▸ EXERCISE DETAILS
Where a line of the material includes the string "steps", copy that line.

▸ COLLECTED DATA

= = = =

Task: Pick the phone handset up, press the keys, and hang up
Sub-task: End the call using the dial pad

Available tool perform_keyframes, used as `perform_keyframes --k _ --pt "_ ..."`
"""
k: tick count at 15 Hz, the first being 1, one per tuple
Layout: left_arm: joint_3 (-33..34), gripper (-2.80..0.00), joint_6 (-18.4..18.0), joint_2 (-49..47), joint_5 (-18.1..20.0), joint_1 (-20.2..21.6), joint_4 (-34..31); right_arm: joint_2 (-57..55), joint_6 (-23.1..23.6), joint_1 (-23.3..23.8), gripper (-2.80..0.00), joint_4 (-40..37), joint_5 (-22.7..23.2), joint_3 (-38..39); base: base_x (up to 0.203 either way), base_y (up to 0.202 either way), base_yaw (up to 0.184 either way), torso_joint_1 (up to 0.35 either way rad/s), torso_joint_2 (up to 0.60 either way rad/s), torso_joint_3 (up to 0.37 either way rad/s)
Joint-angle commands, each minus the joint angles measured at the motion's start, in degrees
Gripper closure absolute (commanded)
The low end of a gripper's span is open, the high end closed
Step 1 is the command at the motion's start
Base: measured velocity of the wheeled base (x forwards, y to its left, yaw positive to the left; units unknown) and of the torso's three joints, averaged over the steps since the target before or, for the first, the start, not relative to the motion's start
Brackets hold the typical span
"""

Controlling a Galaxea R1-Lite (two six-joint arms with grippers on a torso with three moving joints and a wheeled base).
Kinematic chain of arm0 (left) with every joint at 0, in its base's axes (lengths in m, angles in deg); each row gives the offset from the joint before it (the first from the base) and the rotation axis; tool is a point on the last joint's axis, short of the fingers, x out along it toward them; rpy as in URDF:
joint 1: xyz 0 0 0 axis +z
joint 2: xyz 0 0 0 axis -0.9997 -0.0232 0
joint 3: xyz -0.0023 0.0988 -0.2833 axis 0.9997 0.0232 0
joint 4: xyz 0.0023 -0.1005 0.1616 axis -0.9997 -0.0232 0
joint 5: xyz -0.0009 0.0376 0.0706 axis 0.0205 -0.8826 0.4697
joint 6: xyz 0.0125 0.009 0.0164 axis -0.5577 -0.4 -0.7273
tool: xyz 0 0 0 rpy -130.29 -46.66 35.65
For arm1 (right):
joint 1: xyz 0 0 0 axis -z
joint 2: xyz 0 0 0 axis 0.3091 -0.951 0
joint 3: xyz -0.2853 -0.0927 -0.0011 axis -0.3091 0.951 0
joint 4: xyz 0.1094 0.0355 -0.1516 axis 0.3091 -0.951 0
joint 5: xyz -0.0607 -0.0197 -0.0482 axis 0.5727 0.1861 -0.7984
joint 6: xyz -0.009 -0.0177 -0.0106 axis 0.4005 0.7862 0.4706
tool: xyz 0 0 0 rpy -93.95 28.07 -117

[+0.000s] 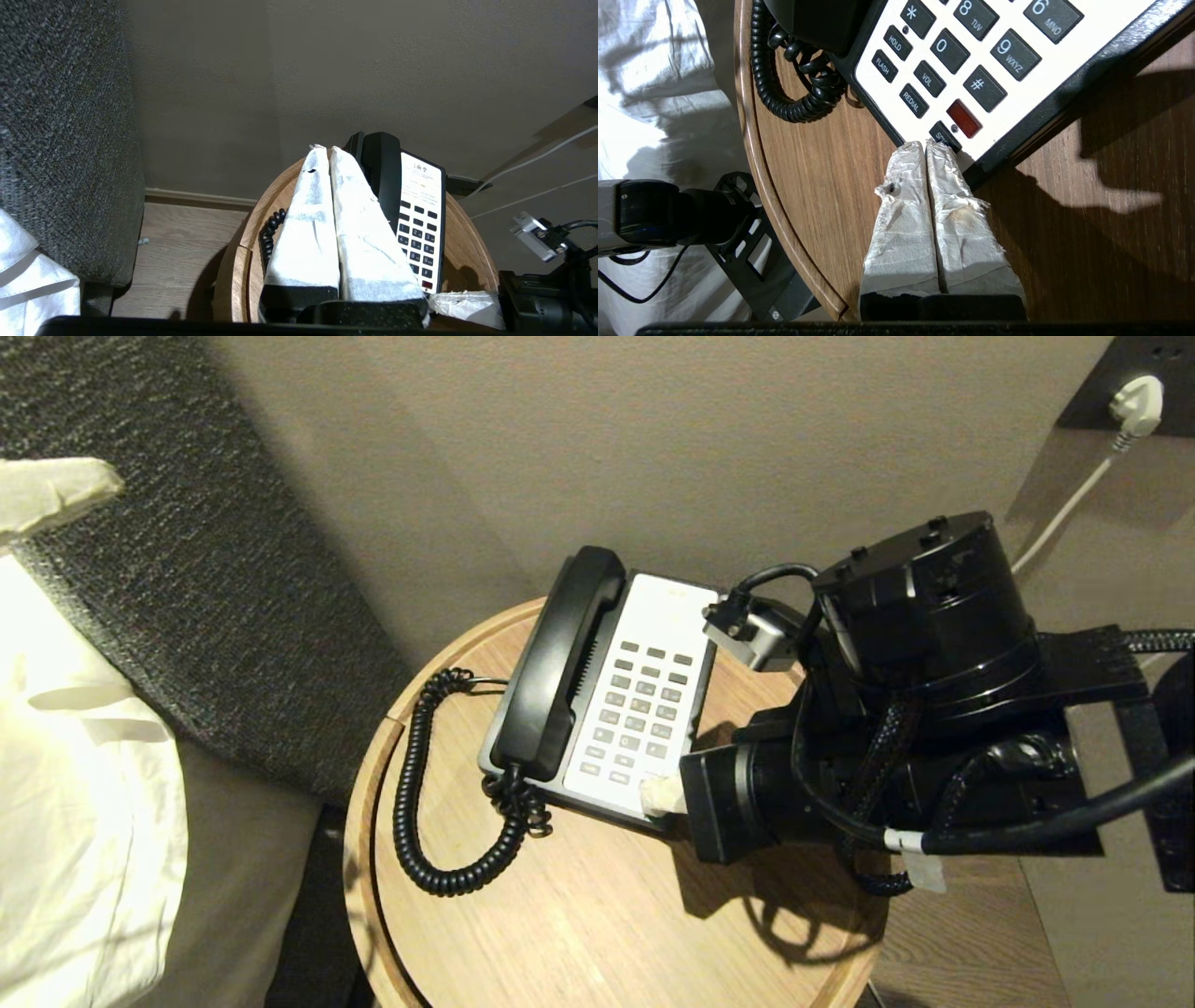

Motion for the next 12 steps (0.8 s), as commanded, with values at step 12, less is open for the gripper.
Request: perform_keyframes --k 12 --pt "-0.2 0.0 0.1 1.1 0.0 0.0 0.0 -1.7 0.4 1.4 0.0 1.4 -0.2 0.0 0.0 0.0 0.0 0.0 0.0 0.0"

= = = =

▸ EXERCISE ANSWER
Base: measured velocity of the wheeled base (x forwards, y to its left, yaw positive to the left; units unknown) and of the torso's three joints, averaged over the steps since the target before or, for the first, the start, not relative to the motion's start
Motion for the next 12 steps (0.8 s), as commanded, with values at step 12, less is open for the gripper.

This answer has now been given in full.